EXCLUSIVE: Mesirow exits RE multi-manager business

Courtland Partners will be charged with winding down the funds of the financial services firm’s indirect real estate arm.

Mesirow Financial has pulled out of the real estate multi-manager business. The Chicago-based financial services firm has shuttered its Institutional Real Estate (MFIRE) fund-of-funds platform, dismantling its team and closing on a transaction to transfer the management of the existing funds to Courtland Partners, the Cleveland-based real estate investment advisory firm, last week.

“As investor appetite for real estate funds of funds was changing, we began an evaluation of the business,” wrote a Mesirow spokeswoman in an email to PERE. “We made the decision not to pursue any new funds and worked with our team on an orderly transition.”

MFIRE launched its first fund, MFIRE International Partnership Fund I, in 2007, raising $226 million, followed by MFIRE Domestic Partnership I, which collected $71 million in 2008. A third fund, MFIRE Global Fund II, closed on $91.5 million in 2013.

“Although the funds have performed well, we made the strategic decision to exit the multi-manager real estate business to focus on direct real estate, which is a larger business for us,” the spokeswoman said.

The MFIRE funds, although performing above their benchmarks for their respective vintages, were significantly smaller than the vehicles raised in Mesirow’s direct real estate business. The firm gathered approximately $400 million for Mesirow Financial Real Estate Value Fund I, its first value-add multifamily fund, and more than $500 million for Value Fund II in June. Other factors that were said to have played into the decision included the confusion that the firm faced in the marketplace over its direct and indirect real estate businesses.

In February, Mesirow began reaching out to limited partners in the MFIRE funds about its intention to seek LP approval to shutter the business and transition management of the funds to Courtland, according to a memorandum that was sent to MFIRE investors in February. The transfer was subsequently approved by limited partners and closed on July 8, according to multiple people familiar with the matter.

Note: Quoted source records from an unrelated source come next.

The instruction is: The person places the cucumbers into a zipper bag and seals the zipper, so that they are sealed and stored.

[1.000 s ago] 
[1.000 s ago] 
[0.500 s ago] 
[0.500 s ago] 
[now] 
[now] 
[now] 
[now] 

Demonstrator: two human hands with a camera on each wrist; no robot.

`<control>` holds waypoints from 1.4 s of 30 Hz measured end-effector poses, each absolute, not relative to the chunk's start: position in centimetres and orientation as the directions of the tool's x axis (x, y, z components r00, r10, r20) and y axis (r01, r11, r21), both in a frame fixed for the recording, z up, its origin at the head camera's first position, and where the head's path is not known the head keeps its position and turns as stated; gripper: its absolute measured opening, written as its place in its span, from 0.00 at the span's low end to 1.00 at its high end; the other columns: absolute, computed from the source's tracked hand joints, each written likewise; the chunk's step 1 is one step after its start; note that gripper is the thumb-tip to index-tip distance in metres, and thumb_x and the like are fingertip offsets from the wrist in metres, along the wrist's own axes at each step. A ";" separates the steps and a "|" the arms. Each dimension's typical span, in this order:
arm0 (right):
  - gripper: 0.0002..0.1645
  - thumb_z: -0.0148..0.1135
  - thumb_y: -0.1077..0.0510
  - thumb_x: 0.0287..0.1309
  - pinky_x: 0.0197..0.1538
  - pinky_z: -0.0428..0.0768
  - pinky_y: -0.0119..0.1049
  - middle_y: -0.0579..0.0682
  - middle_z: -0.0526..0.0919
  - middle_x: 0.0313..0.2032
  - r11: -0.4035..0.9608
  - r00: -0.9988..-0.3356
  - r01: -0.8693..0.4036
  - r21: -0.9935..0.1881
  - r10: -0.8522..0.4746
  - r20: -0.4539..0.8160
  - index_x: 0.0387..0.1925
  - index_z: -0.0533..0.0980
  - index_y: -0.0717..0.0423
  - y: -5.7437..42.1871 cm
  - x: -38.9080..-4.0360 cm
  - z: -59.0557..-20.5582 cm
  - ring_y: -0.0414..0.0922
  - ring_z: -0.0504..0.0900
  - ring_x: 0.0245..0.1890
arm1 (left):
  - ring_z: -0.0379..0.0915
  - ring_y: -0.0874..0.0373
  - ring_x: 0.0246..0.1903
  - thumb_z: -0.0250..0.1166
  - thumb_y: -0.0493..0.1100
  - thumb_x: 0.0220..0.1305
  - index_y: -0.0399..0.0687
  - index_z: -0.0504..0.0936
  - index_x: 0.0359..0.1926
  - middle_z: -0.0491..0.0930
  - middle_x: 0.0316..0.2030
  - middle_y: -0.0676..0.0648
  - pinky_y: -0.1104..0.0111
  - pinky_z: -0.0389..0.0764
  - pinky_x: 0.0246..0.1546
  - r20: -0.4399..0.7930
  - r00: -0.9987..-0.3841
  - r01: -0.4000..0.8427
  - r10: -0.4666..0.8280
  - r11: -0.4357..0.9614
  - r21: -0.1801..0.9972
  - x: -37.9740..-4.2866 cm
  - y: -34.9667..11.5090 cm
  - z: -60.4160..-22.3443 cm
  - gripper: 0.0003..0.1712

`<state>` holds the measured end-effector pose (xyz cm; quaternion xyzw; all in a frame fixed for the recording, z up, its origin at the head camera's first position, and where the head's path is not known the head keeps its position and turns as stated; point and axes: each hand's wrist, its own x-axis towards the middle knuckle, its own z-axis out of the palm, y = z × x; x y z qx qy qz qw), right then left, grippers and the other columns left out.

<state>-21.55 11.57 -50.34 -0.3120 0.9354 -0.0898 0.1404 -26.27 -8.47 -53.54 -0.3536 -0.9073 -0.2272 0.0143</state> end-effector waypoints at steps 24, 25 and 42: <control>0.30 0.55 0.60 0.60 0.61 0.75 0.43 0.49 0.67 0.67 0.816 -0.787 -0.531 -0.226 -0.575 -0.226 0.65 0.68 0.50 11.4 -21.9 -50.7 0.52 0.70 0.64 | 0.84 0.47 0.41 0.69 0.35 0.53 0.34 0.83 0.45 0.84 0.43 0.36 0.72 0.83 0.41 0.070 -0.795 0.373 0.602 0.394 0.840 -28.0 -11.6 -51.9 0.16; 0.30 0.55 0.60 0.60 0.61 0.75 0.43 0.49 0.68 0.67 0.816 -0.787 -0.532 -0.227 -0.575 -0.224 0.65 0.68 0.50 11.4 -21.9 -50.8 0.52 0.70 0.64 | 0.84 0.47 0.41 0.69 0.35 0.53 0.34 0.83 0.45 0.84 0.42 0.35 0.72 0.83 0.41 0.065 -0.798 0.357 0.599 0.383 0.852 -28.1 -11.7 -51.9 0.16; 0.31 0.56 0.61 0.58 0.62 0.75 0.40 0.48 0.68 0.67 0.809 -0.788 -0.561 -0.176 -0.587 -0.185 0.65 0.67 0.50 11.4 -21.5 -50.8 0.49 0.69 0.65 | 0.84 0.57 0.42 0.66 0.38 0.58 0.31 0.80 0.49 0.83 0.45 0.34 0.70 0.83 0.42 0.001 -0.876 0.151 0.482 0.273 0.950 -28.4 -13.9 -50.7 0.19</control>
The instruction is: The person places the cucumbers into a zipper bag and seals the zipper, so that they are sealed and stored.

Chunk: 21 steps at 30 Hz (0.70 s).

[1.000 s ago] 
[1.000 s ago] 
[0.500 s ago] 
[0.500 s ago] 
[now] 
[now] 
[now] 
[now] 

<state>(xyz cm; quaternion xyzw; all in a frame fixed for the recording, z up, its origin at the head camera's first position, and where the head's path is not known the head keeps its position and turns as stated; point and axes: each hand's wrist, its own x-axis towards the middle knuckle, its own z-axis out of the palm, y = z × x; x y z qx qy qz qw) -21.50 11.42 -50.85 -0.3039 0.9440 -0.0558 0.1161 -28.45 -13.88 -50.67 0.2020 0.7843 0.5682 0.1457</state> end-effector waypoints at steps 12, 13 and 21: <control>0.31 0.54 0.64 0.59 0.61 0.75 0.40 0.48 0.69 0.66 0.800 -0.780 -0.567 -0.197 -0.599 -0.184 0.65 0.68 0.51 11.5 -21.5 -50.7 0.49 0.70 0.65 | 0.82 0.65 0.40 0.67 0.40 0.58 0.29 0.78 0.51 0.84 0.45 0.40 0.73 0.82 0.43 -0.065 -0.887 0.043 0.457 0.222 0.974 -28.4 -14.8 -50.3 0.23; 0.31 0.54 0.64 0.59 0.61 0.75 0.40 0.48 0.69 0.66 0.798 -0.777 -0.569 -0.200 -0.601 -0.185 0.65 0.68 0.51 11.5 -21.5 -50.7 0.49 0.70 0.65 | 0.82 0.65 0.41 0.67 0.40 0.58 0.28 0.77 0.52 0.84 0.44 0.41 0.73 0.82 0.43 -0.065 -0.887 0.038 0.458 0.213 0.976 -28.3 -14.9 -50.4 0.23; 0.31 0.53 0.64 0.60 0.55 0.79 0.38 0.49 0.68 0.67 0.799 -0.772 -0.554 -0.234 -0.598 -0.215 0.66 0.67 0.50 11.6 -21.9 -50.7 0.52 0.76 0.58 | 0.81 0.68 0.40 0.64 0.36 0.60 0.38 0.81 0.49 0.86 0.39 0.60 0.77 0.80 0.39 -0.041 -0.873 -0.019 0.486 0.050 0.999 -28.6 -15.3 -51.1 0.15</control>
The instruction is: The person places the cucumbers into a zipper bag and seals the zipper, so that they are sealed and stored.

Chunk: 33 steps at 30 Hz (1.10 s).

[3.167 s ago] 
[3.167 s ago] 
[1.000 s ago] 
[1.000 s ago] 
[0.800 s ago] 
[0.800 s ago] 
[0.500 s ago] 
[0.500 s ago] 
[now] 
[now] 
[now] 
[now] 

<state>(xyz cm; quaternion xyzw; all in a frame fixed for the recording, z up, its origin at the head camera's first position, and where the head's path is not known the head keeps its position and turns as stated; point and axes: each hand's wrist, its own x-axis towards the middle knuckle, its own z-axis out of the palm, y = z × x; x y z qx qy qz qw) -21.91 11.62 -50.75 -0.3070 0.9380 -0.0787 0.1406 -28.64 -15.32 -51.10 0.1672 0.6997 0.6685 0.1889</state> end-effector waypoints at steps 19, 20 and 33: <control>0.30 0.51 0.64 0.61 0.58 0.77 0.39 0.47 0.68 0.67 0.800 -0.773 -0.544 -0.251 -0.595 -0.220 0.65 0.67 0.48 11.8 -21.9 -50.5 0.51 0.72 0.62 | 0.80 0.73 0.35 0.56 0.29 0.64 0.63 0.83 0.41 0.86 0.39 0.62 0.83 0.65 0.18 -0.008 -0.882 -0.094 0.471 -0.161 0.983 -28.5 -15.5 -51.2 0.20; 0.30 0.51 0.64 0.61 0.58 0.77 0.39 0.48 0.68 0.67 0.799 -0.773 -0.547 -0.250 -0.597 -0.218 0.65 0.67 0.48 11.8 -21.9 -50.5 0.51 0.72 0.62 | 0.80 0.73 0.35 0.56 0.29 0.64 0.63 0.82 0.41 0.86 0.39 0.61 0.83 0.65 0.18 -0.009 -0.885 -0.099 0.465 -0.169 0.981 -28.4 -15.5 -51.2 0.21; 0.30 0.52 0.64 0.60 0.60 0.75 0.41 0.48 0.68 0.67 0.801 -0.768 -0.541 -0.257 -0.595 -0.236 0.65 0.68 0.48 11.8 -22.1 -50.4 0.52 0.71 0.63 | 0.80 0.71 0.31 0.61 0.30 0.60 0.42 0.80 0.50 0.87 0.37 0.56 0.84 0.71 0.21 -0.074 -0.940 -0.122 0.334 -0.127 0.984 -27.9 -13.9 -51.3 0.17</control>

In 2006, Courtland was approached by a long-time client to help create a real estate fund-of-funds platform to help them get exposure to opportunistic investments. The firm then conducted a search to select an intermediary that would be responsible for capital raising and fund administration on behalf of the fund-of-funds platform. Mesirow was then chosen as the intermediary and general partner of the funds, while Courtland was designated as the subadvisor, conducting manager sourcing, manager due diligence and manager monitoring on all of the underlying funds in each fund.

Because all three funds were fully committed, Courtland’s primary responsibility will be to oversee the management and eventual wind-down of the MFIRE portfolio. The transfer does not mark a shift into investment management for the consulting firm. Jay Morgan, a senior consultant at Courtland and Mesirow’s primary contact at the firm, will now act as the lead manager on the funds and devote the majority of his time to managing and overseeing the vehicles. Rob Negrelli, also a Courtland senior consultant, will assist Morgan with those efforts.

Meanwhile, Mesirow will retain certain administrative and investor relations functions for the MFIRE business until the end of the year. Jessica Morris, who was a senior vice president of the MFIRE team, will remain with the firm and be actively involved in the transition.

The MFIRE team, formerly led by senior managing director Joshua Daitch, has disbanded. The team’s senior members once included Daitch, Morris, senior managing director Michael Clarke, and senior vice presidents Todd Fowler and Jeffrey Sobczynski.

In 2013, Sobczynski left to co-found Accord Group with former Presidio Partners founders Jack Berquist and Desi Co, while Fowler assumed the role of director of marketing and client service at American Realty Advisors. Clarke departed to join CBRE Global Investors last year. Daitch, meanwhile, exited Mesirow in April to launch his own real estate merchant banking firm, SAJE Capital, LLC, which will focus on property transactions across the capital stack at both the asset and the entity level.